In reply, Prince Trubetski wrote to me on June 14 as follows:

“I have handed over your telegram, which greatly touched me, to the Mayor and Zemstvo; I will communicate its contents to as many as I can, and I will do everything that is possible to get action taken on it. If it may be considered necessary by the Tsar to end the war, I do not think it should be discussed beforehand in committees. May God help you! My whole heart is with you.”

But the efforts of individuals were powerless to check the march of events. The serious state of Russia’s internal affairs and the hostile—to put the best construction on it—indifference of the people resulted in peace being prematurely concluded. The consequences of making such a peace, by which Japan was recognized as Russia’s conqueror in Asia, will have serious results not only for us, but for all the Powers who have possessions or interests on that continent. The “Yellow peril,” the appearance of which has only recently been foreseen, is now a reality. Notwithstanding her victorious issue from the war, Japan is hurriedly increasing her forces, while China is forming a large army under the guidance of Japanese officers and on the Japanese model. In a very short space of time she and Japan will be able to pour an army of more than 1,500,000 into Manchuria, which, if directed against us, could proceed to take a great deal of Siberia from Russia, and reduce her to a second-rate Power.

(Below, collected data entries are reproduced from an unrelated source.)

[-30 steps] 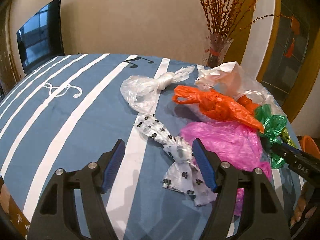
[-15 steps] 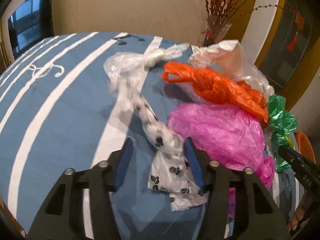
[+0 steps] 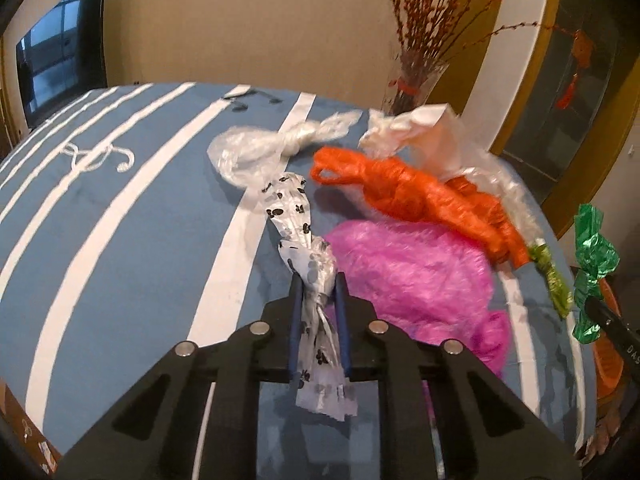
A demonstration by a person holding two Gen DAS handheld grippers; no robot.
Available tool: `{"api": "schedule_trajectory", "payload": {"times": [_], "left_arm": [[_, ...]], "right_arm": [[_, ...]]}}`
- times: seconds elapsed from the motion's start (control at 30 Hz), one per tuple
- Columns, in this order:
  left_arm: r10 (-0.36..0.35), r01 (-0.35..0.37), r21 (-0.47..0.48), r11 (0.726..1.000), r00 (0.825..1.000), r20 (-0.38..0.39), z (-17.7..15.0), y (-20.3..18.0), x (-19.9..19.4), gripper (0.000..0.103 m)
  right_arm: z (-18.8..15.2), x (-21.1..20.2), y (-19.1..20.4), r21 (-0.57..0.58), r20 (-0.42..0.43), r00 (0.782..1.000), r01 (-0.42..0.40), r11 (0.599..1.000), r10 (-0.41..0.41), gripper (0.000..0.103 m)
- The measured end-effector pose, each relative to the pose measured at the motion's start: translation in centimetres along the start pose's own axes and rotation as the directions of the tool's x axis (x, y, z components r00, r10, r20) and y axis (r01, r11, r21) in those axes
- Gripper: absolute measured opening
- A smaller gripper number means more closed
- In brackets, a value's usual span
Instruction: Collect trash
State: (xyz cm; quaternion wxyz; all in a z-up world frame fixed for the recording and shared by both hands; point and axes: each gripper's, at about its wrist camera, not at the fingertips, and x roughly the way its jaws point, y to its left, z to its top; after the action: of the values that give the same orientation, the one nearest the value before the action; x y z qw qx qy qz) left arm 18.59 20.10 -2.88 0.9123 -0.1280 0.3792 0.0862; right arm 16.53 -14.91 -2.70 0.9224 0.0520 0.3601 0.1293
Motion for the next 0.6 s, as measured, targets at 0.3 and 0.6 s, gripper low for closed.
{"api": "schedule_trajectory", "payload": {"times": [0.3,0.6], "left_arm": [[-0.075,0.072,0.054,0.996,0.995,0.067,1.0,-3.6,-3.3,0.017],[-0.208,0.194,0.163,0.967,0.975,0.075,0.5,-10.3,-5.2,0.017]], "right_arm": [[0.2,-2.7,-2.4,0.041,0.064,0.997,0.041,0.998,-0.043,0.028],[0.0,-4.8,-5.2,0.094,0.099,0.991,0.079,0.992,-0.088,0.028]]}}
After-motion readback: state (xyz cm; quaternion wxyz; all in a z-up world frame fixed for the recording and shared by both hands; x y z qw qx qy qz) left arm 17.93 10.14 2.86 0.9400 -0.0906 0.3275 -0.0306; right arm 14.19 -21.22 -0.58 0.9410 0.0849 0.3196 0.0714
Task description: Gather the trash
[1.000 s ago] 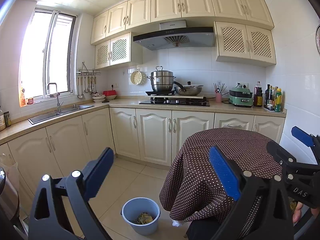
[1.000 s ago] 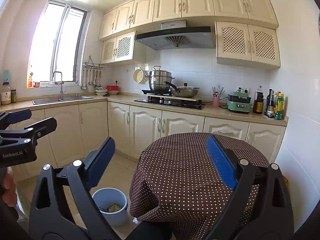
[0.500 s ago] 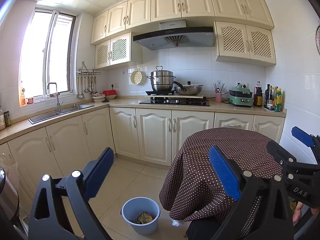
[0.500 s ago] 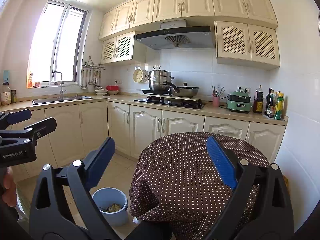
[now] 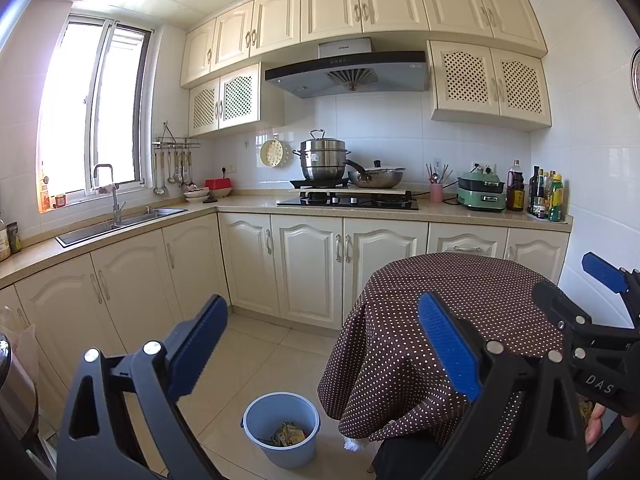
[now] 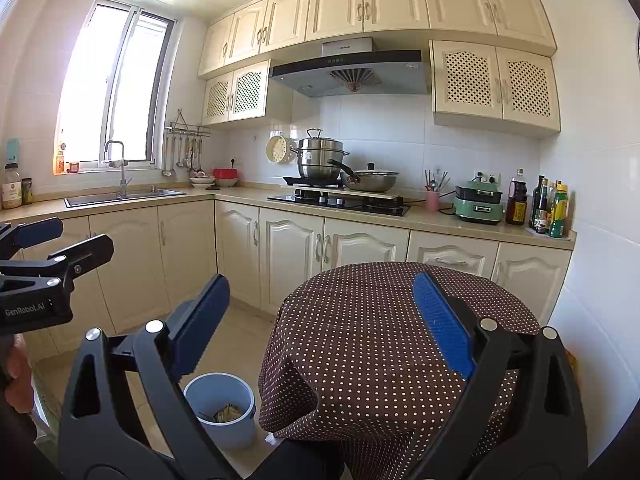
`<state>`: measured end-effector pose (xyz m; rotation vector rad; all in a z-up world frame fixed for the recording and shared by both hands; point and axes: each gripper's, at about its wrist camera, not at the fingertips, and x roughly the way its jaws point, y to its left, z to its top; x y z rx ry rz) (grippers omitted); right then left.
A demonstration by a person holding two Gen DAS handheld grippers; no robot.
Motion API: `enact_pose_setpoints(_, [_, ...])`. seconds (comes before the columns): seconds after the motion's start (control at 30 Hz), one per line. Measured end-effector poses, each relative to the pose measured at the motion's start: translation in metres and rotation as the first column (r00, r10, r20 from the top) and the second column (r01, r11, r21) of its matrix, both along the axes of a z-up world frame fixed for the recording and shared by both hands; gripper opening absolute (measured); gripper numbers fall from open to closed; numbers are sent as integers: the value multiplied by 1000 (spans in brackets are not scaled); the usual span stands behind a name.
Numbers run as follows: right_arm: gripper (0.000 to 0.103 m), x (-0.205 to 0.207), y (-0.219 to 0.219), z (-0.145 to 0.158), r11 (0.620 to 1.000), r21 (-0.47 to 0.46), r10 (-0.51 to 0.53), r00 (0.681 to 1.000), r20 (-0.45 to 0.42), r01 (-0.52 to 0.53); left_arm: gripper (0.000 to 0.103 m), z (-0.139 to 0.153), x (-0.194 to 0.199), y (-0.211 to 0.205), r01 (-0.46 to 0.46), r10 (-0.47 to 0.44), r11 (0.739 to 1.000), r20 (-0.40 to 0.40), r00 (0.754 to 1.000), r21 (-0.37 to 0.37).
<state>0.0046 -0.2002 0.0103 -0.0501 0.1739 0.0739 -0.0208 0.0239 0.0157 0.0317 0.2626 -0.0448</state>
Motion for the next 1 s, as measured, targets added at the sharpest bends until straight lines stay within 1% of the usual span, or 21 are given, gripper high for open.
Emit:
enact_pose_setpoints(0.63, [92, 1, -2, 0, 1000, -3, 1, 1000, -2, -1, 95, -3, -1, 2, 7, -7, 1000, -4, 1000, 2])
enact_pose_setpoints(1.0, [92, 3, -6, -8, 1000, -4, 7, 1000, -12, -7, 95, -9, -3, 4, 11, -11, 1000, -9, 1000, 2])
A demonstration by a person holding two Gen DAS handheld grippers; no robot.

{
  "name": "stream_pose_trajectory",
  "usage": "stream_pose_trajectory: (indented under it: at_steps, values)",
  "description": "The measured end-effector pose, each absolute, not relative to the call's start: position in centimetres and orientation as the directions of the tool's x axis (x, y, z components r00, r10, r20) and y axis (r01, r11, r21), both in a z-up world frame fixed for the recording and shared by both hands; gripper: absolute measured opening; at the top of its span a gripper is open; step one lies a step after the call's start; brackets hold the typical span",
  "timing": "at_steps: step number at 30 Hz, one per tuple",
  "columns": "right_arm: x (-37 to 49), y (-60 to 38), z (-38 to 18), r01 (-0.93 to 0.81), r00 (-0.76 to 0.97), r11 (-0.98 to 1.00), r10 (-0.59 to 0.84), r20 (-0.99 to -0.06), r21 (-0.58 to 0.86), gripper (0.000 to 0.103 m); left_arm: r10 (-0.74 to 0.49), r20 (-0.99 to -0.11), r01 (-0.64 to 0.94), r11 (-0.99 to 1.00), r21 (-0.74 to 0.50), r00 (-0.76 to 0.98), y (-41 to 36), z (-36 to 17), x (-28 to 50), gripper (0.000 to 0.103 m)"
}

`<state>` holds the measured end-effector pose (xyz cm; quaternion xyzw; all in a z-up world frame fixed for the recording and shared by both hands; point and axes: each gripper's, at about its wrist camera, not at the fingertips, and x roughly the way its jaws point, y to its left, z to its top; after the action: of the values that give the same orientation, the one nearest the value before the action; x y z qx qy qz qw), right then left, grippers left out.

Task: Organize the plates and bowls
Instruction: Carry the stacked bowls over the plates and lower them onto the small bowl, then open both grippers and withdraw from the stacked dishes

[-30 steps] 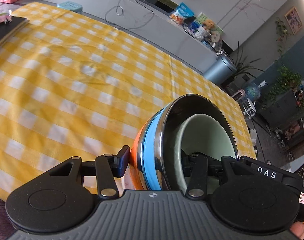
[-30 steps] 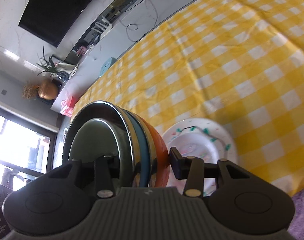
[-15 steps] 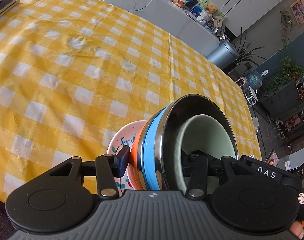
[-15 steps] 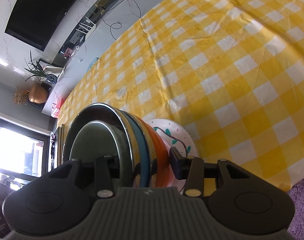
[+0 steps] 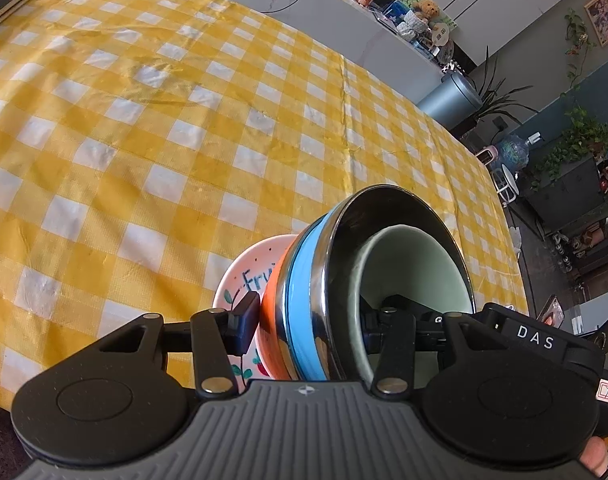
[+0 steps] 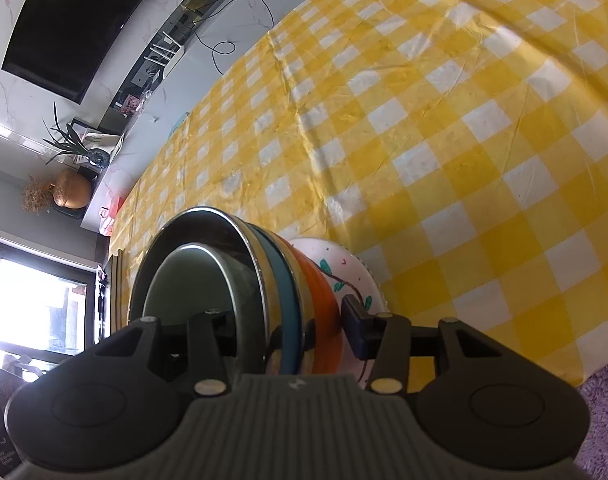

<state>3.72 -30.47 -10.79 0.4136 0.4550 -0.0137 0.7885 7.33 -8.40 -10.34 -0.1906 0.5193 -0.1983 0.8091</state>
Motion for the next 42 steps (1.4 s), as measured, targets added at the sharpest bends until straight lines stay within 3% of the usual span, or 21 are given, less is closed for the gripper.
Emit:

We have seen above how the absence of any previous diplomatic arrangements forced us to keep the greater part of our armed forces in European Russia during the war, which fact constituted one of the reasons of our reverses (the Guards and Grenadiers Corps remained in Russia, while the reserve troops fought in Manchuria). We have one consolation in that we now know that our Western neighbours are not pursuing any policy of aggression against us, for they had an excellent opportunity in the years 1905 and 1906[61] to alter the existing frontier had they wished to do so. We may hope, therefore, to be able to come to some understanding with the Powers of Europe by which, should we be again attacked in the Far East, we shall be able to throw the whole of our armed forces into a struggle with either Japan or Japan and China combined. Another reason for our failure is the fact that we were unable rapidly to make full use of such forces as were available, because of the weakness of railway communication between Russia and Manchuria. It is clear that, as matters now stand in the Far East, the laying of a second track over the Siberian line and the construction of a railway along the bank of the Amur are so vital for us that no time should be lost in doing these things. The mere construction of a line along the Amur can help us but little, while a double-track line, even with forty-eight trains in the twenty-four hours, cannot, of course, satisfy all the requirements of the great army we should have to put in the field in the event of a fresh war. In future we shall only be able to rely to a small extent upon the vast supplies of food in Manchuria, and shall be obliged to convey the greater portion not only of our munitions of war, but of our food-supplies, from European Russia and Siberia. It will therefore be necessary to make use of our water communications, for the failure of the attempt to transport supplies in 1905 by the Arctic Ocean and the River Yenissei cannot be considered final. Particular assistance also could be afforded to the army by increasing the population of Siberia, and so at the same time augmenting the local resources necessary for an army. The rich reserves of metals, coals, and timber in that part will assist us in bringing nearer to the Far East not only our food-supply base, but also our war base (for ordnance, ammunition, explosives, etc.).